Question on saveAsTextFile with overwrite option

2014-12-24 Thread Shao, Saisai
Hi,

We have such requirements to save RDD output to HDFS with saveAsTextFile like 
API, but need to overwrite the data if existed. I'm not sure if current Spark 
support such kind of operations, or I need to check this manually?

There's a thread in mailing list discussed about this 
(http://apache-spark-user-list.1001560.n3.nabble.com/How-can-I-make-Spark-1-0-saveAsTextFile-to-overwrite-existing-file-td6696.html),
 I'm not sure this feature is enabled or not, or with some configurations?

Appreciate your suggestions.

Thanks a lot
Jerry


RE: Question on saveAsTextFile with overwrite option

2014-12-24 Thread Cheng, Hao
I am wondering if we can provide more friendly API, other than configuration 
for this purpose. What do you think Patrick?

Cheng Hao

-Original Message-
From: Patrick Wendell [mailto:pwend...@gmail.com] 
Sent: Thursday, December 25, 2014 3:22 PM
To: Shao, Saisai
Cc: u...@spark.apache.org; dev@spark.apache.org
Subject: Re: Question on saveAsTextFile with overwrite option

Is it sufficient to set spark.hadoop.validateOutputSpecs to false?

http://spark.apache.org/docs/latest/configuration.html

- Patrick

On Wed, Dec 24, 2014 at 10:52 PM, Shao, Saisai saisai.s...@intel.com wrote:
 Hi,



 We have such requirements to save RDD output to HDFS with 
 saveAsTextFile like API, but need to overwrite the data if existed. 
 I'm not sure if current Spark support such kind of operations, or I need to 
 check this manually?



 There's a thread in mailing list discussed about this 
 (http://apache-spark-user-list.1001560.n3.nabble.com/How-can-I-make-Sp
 ark-1-0-saveAsTextFile-to-overwrite-existing-file-td6696.html),
 I'm not sure this feature is enabled or not, or with some configurations?

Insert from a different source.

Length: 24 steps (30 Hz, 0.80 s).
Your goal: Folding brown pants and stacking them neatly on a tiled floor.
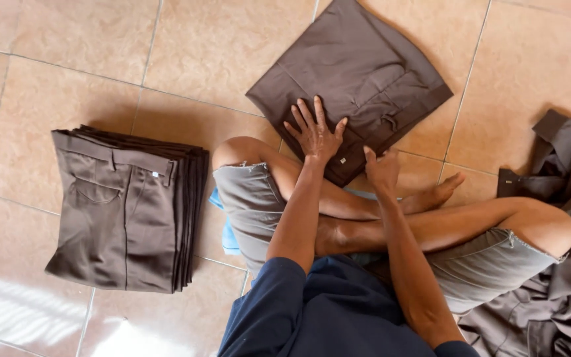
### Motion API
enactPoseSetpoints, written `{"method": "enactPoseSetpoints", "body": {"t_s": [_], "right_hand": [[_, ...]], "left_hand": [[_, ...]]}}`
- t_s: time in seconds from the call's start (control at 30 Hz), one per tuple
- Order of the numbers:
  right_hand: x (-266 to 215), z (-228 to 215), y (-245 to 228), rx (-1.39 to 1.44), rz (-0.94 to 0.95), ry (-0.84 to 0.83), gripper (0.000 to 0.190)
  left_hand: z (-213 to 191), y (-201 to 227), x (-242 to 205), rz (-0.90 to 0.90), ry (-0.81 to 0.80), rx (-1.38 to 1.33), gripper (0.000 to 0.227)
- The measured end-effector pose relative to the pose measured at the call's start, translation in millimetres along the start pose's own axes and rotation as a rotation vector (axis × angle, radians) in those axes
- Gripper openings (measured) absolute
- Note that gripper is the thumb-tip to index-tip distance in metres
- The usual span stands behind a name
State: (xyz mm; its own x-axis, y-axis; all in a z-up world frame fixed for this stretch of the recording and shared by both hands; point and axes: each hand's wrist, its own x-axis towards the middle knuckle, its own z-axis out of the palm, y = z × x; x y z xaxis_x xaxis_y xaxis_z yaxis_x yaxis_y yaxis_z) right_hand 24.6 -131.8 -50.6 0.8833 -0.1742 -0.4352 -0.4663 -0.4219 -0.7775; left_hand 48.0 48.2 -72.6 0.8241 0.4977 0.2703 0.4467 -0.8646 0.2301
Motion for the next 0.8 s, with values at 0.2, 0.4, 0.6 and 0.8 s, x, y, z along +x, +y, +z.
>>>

 Appreciate your suggestions.



 Thanks a lot

 Jerry

-
To unsubscribe, e-mail: user-unsubscr...@spark.apache.org For additional 
commands, e-mail: user-h...@spark.apache.org


-
To unsubscribe, e-mail: dev-unsubscr...@spark.apache.org
For additional commands, e-mail: dev-h...@spark.apache.org



Re: Question on saveAsTextFile with overwrite option

2014-12-24 Thread Patrick Wendell
So the behavior of overwriting existing directories IMO is something
we don't want to encourage. The reason why the Hadoop client has these
checks is that it's very easy for users to do unsafe things without
them. For instance, a user could overwrite an RDD that had 100
partitions with an RDD that has 10 partitions... and if they read back
the RDD they would get a corrupted RDD that has a combination of data
from the old and new RDD.

If users want to circumvent these safety checks, we need to make them
explicitly disable them. Given this, I think a config option is as
reasonable as any alternatives. This is already pretty easy IMO.

- Patrick

On Wed, Dec 24, 2014 at 11:28 PM, Cheng, Hao hao.ch...@intel.com wrote:
 I am wondering if we can provide more friendly API, other than configuration 
 for this purpose. What do you think Patrick?

 Cheng Hao

 -Original Message-
 From: Patrick Wendell [mailto:pwend...@gmail.com]
 Sent: Thursday, December 25, 2014 3:22 PM
 To: Shao, Saisai
 Cc: u...@spark.apache.org; dev@spark.apache.org
 Subject: Re: Question on saveAsTextFile with overwrite option

 Is it sufficient to set spark.hadoop.validateOutputSpecs to false?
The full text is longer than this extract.